Ryan Gosling's Bleach Blonde Barbie Look Was A Last Minute Decision
You can tell a lot about a Ryan Gosling character by his hair. In Derek Cianfrance's "The Place Beyond the Pines," the actor's motorcycle stunt driver Luke's bleached mop speaks to his immaturity when the story begins in the late '90s (a time in which his hairdo would've been considered quite fashionable among the youths, I swear it's true!). Compare that to Gosling's replicant cop K in Denis Villeneuve's "Blade Runner 2049," whose haircut is pragmatic and unflashy. It befits his personality yet it's almost too tidy, as though he's a kid playing at being a grown-up ... or, in K's case, at being "a real boy," to quote his holographic AI girlfriend Joi (Ana de Armas).
Like K, Gosling's Ken ends up having an existential crisis as he comes to ponder who he truly is and what he's meant to do with his life in "Barbie." But he's even more like Luke, in that he, too, is fairly juvenile, has bleach-blonde locks, and ends up causing a whole lot of problems after a life-changing discovery leads him down a dark path due in no small amount to his flawed grasp of masculinity. "The Place Beyond the Pines" and "Barbie" are basically the same movie, that's what I'm getting at.

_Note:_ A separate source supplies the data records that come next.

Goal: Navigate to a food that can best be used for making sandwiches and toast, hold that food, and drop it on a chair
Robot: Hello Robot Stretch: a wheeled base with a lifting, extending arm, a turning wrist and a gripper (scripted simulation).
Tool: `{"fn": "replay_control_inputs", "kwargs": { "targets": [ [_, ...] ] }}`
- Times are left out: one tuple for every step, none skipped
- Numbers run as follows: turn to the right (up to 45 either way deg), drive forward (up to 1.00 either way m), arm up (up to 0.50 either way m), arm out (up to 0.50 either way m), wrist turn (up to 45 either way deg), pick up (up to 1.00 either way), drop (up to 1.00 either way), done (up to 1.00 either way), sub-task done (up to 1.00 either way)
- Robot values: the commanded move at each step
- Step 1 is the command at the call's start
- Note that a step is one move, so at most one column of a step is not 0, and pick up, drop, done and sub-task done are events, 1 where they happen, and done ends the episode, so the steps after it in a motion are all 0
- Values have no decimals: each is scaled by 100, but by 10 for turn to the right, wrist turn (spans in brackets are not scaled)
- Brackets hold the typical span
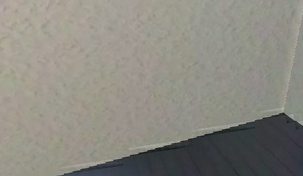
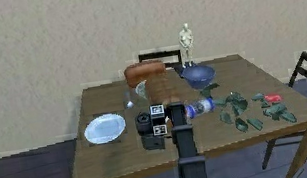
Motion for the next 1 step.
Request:
{"fn": "replay_control_inputs", "kwargs": {
  "targets": [
    [0, 0, 18, 0, 0, 0, 0, 0, 0]
  ]
}}
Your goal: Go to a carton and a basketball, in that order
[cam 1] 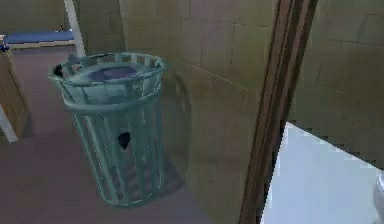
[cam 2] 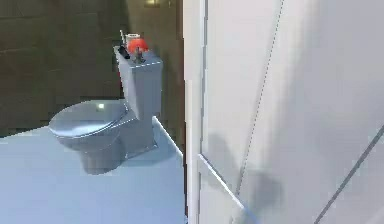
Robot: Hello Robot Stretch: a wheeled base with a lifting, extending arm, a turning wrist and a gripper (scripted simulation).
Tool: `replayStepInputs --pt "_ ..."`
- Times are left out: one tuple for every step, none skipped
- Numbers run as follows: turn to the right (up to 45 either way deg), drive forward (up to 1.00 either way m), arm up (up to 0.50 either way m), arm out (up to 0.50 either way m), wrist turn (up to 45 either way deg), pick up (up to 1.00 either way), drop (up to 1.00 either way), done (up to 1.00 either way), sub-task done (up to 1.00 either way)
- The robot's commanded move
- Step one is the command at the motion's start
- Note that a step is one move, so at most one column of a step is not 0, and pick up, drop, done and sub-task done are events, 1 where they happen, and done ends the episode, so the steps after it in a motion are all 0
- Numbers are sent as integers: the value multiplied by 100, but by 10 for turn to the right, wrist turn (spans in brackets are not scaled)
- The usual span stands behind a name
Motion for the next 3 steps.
replayStepInputs --pt "-420 0 0 0 0 0 0 0 0" --pt "0 15 0 0 0 0 0 0 0" --pt "-240 0 0 0 0 0 0 0 0"
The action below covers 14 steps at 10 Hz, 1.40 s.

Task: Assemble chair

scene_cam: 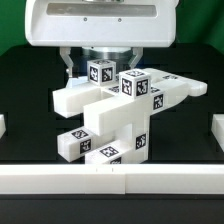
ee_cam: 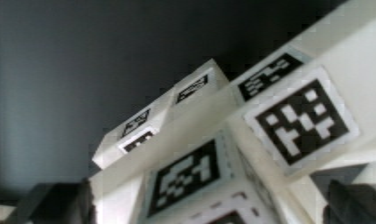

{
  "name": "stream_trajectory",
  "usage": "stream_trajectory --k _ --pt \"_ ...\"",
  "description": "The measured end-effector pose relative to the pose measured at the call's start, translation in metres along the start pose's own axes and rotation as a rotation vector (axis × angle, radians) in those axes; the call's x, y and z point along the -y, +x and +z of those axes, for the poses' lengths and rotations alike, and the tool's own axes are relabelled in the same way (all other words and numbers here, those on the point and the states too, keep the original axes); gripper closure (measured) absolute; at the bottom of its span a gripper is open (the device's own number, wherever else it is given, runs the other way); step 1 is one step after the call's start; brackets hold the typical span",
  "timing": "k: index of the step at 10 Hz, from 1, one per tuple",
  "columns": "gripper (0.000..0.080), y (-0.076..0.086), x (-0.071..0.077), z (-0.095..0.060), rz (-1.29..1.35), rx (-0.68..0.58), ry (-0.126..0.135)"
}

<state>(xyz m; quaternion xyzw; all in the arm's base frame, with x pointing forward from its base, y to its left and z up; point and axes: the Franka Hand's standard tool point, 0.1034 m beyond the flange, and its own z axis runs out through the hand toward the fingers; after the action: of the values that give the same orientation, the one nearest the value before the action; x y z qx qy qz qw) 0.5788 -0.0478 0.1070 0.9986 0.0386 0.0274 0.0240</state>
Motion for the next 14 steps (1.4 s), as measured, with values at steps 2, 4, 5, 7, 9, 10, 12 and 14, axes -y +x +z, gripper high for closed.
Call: stream_trajectory --k 2,4,5,7,9,10,12,14 --pt "0.0151 0.0002 -0.0028 -0.0003 -0.214 -0.001 -0.012" --pt "0.0197 -0.0003 -0.0051 -0.0001 -0.277 0.0 -0.014" --pt "0.0197 -0.0004 -0.0051 0.0003 -0.274 0.001 -0.014" --pt "0.0377 -0.0006 -0.005 0.0007 -0.251 0.002 -0.014" --pt "0.0531 -0.0007 -0.0053 0.0007 -0.247 0.002 -0.013" --pt "0.0531 -0.0008 -0.0053 0.0007 -0.161 0.001 -0.013" --pt "0.0531 -0.0005 -0.0057 0.0008 0.025 0.0 -0.01" --pt "0.0531 -0.0004 -0.0074 0.0005 0.237 0.006 0.001"
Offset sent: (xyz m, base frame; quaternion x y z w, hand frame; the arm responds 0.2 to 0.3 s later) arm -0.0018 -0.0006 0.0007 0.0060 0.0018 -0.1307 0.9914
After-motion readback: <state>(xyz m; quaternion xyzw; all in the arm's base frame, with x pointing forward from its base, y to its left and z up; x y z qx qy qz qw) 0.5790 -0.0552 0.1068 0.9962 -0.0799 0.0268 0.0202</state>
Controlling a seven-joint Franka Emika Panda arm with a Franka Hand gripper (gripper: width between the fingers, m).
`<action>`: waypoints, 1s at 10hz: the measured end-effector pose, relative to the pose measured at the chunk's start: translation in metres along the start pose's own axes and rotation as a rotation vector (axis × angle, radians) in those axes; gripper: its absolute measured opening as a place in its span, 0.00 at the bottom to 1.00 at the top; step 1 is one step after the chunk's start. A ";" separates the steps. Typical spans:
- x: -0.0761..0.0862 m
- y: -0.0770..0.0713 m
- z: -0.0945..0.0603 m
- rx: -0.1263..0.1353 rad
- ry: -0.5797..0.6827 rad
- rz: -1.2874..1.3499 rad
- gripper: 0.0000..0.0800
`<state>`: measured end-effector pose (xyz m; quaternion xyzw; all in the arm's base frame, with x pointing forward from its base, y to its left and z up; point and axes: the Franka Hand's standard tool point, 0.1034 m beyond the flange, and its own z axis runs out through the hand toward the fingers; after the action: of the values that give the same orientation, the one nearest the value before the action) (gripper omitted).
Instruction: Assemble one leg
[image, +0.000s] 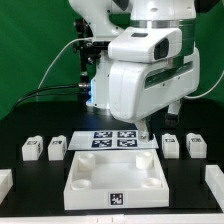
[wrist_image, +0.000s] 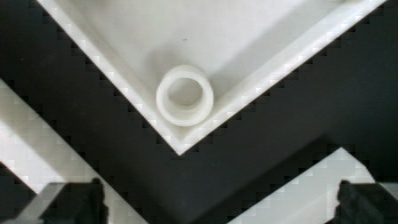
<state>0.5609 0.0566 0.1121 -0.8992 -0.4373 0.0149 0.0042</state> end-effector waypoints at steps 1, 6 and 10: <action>0.000 0.000 0.000 0.000 0.000 0.000 0.81; 0.000 0.000 0.000 0.000 0.000 0.001 0.81; -0.003 -0.006 0.001 -0.001 0.000 -0.057 0.81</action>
Offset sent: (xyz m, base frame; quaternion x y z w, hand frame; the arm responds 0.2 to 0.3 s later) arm 0.0000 0.0000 0.0000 0.0000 0.0000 0.0000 1.0000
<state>0.5549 0.0580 0.1115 -0.8864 -0.4627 0.0146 0.0043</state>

Okay, not really, but Ken and Luke have a remarkable amount in common when you take a closer look at them. Perhaps that's why Gosling knew just what to do upon realizing his original Ken wig didn't look right shortly before production on "Barbie" got underway.

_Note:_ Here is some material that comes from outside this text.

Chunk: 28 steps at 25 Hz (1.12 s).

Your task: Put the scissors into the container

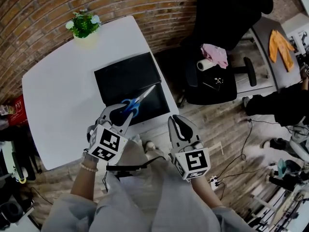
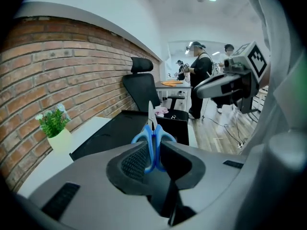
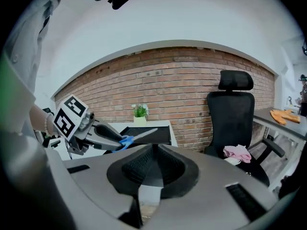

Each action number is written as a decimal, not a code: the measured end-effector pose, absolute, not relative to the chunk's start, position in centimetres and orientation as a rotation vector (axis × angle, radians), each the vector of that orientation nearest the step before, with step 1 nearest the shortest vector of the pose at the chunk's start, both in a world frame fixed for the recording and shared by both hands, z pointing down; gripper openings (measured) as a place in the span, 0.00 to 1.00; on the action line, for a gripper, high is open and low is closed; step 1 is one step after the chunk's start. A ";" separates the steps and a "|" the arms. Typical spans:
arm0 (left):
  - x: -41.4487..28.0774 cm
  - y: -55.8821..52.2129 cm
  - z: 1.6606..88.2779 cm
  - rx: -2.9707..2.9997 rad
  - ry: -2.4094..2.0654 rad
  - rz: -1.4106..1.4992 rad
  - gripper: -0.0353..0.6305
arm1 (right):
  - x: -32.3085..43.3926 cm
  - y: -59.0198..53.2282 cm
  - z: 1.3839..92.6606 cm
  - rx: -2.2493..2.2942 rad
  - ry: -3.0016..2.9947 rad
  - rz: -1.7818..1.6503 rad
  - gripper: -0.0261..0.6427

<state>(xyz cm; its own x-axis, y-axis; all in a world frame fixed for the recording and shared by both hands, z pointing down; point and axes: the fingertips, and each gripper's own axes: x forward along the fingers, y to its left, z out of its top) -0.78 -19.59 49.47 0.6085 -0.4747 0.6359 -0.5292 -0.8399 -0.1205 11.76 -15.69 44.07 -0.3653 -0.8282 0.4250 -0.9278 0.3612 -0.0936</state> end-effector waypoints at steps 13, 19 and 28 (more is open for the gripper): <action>0.9 -18.7 56.0 2.634 -0.461 1.631 0.20 | 12.7 -14.9 43.9 1.610 -2.291 0.476 0.13; 1.1 -18.7 57.9 2.540 -0.391 1.764 0.20 | 12.9 -14.6 43.8 1.622 -2.288 0.482 0.13; 0.7 -19.0 59.6 2.486 -0.384 1.883 0.20 | 13.2 -14.3 44.1 1.636 -2.272 0.500 0.13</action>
<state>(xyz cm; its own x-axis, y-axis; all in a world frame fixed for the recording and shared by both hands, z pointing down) 0.72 -19.05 59.60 0.2516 -0.1937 0.9482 -0.1930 -0.9701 -0.1470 13.22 -14.26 44.10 -0.3089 -0.8473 0.4320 -0.9504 0.2922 -0.1064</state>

A little less Redford, a little more Leigh
While I am in no way /Film's resident "Barbie" expert, I know enough to assert that Ken has had various hairdos in his animated film appearances over the years. In particular, his wavy fringes in "Toy Story 3" bring to mind a young Robert Redford circa "The Sting" or even "Butch Cassidy and the Sundance Kid." It would seem that Gosling, "Barbie" director Greta Gerwig, and her creative team initially had something similar in mind for the character's live-action debut, too.
"I had this almost Redford wig, they called it," Gosling told Variety in an extensive post-Oscar nominations profile. It wasn't working for him, though. "I looked at the screen test, and I thought it wasn't Ken. I looked like I worked at Shutters or something," the actor continued. Instead, he found what he was looking for in another acting legend: Jennifer Jason Leigh. I'll let Gosling take it from here:
"I thought, 'Ken is "Single White Female"-ing Barbie.' So he would try to dye his hair, even though he can't dye his hair. I thought, 'I should bleach my hair, but it should be an off version of hers.'"
That's a pretty darn perfect psychological breakdown of Ken in "Barbie," which just further goes to show how much Gosling was born to play this role. His bleached 'do also helped Gosling get back into the mindset of his early days as a child star, which he's previously admitted was an essential part of his acting process on the film. "What was weird was I ended up looking like I did at eight or 12, which was the era I was revisiting anyway," he observed.
Perhaps it actually was his destiny to live and die a life of blonde fragility after all.